**What you have to do:**
Please retype all of the data below, word for word.

:: Input ::

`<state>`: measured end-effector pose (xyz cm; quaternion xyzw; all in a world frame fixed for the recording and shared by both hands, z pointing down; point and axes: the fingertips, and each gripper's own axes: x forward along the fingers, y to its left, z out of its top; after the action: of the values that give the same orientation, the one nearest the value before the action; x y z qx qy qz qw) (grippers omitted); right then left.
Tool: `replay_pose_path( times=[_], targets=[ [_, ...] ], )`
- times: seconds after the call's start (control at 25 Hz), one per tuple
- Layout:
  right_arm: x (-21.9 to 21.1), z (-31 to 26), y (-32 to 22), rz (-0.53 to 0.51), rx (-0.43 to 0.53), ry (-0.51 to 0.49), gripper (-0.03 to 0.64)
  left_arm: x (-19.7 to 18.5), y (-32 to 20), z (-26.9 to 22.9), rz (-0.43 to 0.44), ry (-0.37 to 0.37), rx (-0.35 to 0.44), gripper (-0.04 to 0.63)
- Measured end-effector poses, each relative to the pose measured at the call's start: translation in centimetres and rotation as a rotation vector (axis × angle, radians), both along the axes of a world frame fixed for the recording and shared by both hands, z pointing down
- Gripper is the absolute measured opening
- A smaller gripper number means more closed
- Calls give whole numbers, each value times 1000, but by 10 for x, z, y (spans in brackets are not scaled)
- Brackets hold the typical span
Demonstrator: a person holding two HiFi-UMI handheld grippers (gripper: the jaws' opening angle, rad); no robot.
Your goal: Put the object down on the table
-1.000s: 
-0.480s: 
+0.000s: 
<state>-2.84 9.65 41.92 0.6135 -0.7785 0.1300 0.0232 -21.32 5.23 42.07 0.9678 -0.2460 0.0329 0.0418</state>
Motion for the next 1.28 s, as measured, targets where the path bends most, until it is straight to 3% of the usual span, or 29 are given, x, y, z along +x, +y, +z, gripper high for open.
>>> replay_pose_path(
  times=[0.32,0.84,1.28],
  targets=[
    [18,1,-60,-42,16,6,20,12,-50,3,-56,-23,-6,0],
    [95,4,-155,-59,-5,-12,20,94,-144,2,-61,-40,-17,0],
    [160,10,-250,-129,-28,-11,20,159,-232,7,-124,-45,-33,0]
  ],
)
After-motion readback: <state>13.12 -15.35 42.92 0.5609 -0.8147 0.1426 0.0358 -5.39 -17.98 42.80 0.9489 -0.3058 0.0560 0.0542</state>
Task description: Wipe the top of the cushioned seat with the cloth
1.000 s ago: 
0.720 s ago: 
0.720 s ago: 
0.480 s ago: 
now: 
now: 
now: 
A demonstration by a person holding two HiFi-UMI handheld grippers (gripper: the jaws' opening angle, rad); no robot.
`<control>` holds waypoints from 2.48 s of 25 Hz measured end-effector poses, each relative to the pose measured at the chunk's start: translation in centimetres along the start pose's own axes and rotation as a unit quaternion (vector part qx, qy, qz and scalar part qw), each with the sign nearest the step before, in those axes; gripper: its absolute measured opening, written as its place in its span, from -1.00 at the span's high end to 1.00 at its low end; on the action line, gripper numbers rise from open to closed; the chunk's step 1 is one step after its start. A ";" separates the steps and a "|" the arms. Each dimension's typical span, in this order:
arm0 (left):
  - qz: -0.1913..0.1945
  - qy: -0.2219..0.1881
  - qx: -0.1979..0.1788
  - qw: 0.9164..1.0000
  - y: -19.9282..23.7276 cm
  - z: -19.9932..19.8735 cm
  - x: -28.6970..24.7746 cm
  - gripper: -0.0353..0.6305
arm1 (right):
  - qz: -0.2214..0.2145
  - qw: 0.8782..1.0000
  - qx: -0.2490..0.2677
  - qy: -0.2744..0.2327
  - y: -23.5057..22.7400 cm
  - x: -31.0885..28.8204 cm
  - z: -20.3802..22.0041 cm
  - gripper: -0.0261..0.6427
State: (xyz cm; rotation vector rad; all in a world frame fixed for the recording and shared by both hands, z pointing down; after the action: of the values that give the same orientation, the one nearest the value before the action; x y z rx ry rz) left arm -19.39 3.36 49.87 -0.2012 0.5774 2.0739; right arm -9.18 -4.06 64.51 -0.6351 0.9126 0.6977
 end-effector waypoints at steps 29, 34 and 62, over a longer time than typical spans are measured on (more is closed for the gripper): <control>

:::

**Exercise solution:**
`<state>`: measured end-effector pose (xyz cm; quaternion xyzw; all in a world frame fixed for the recording and shared by both hands, z pointing down; point and axes: the fingertips, and each gripper's own axes: x forward along the fingers, y to its left, z out of its top; after the action: of the values that give the same orientation, the one nearest the value before the action; x y z qx qy qz qw) (grippers omitted); right then left.
Tool: `replay_pose_path( times=[_], targets=[ [_, ...] ], )`
- times: seconds after the call's start (control at 25 Hz), one per tuple
- Layout:
  right_arm: x (-21.9 to 21.1), z (-31 to 26), y (-32 to 22), rz (-0.53 to 0.51), rx (-0.43 to 0.53), ry (-0.51 to 0.49), gripper (-0.03 to 0.64)
  left_arm: x (-19.7 to 18.5), y (-32 to 20), z (-26.9 to 22.9), rz (-0.43 to 0.44), ry (-0.37 to 0.37), rx (-0.35 to 0.44), gripper (-0.04 to 0.63)
- Measured end-effector poses, each relative to the pose measured at the call's start: translation in centimetres and rotation as a rotation vector (axis × angle, radians), both along the axes of a world frame fixed for the recording and shared by both hands, z pointing down
- Gripper is the absolute measured opening
- A smaller gripper number means more closed
- Calls give whole numbers, each value times 1000, but by 10 for x, z, y (spans in brackets are not scaled)
- Brackets hold the typical span
Demonstrator: a person holding two HiFi-UMI handheld grippers (gripper: the jaws' opening angle, rad); no robot.
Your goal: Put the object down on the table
-1.000s: 
-0.480s: 
+0.000s: 
<state>-2.84 9.65 41.92 0.6135 -0.7785 0.1300 0.0232 -21.32 5.23 42.07 0.9678 -0.2460 0.0329 0.0418</state>
Motion for the next 1.28 s, as measured, targets where the path bends most, until it is straight to 3% of the usual span, or 29 are given, x, y, z along +x, +y, +z, gripper high for open.
>>> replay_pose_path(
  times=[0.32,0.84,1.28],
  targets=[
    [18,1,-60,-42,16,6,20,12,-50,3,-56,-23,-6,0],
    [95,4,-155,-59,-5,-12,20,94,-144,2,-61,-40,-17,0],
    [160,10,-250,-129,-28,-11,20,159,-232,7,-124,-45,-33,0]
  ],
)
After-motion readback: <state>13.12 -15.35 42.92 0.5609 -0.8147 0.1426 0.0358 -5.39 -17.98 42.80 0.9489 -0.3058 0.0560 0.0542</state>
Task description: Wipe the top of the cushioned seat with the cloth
1.000 s ago: 
0.720 s ago: 
0.720 s ago: 
0.480 s ago: 
now: 
now: 
now: 
A demonstration by a person holding two HiFi-UMI handheld grippers (gripper: the jaws' opening angle, rad); no robot.
`<control>` holds waypoints from 2.48 s of 25 Hz measured end-effector poses, each relative to the pose measured at the chunk's start: translation in centimetres along the start pose's own axes and rotation as a unit quaternion (vector part qx, qy, qz and scalar part qw), each with the sign nearest the step before, in those axes; gripper: its absolute measured opening, written as its place in its span, from -1.00 at the span's high end to 1.00 at its low end; on the action line, gripper numbers rise from open to closed; the chunk's step 1 is one step after its start. A ";" separates the steps and a "|" the arms. Each dimension's typical span, in this order:
arm0 (left):
  - qz: -0.1913..0.1945
  - qy: -0.2219..0.1881
  - qx: -0.1979..0.1788
  - qw: 0.9164..1.0000
  - y: -19.9282..23.7276 cm
  - z: -19.9932..19.8735 cm
  - x: -28.6970..24.7746 cm
  - gripper: -0.0353..0.6305
arm1 (right):
  - qz: -0.2214..0.2145
  - qw: 0.8782..1.0000
  - qx: -0.2490..0.2677
  - qy: -0.2744..0.2327
  - y: -23.5057..22.7400 cm
  - x: -31.0885..28.8204 cm
  - z: -20.3802..22.0041 cm
  - gripper: -0.0261..0.6427
State: (xyz cm; rotation vector rad; all in a world frame fixed for the recording and shared by both hands, z pointing down; after the action: of the values that give the same orientation, the one nearest the value before the action; x y z rx ry rz) left arm -19.39 3.36 49.87 -0.2012 0.5774 2.0739; right arm -9.18 -4.06 64.51 -0.6351 0.9126 0.6977
 end-effector waypoints at steps 29, 34 and 62, over a longer time than typical spans are measured on (more is closed for the gripper): <control>

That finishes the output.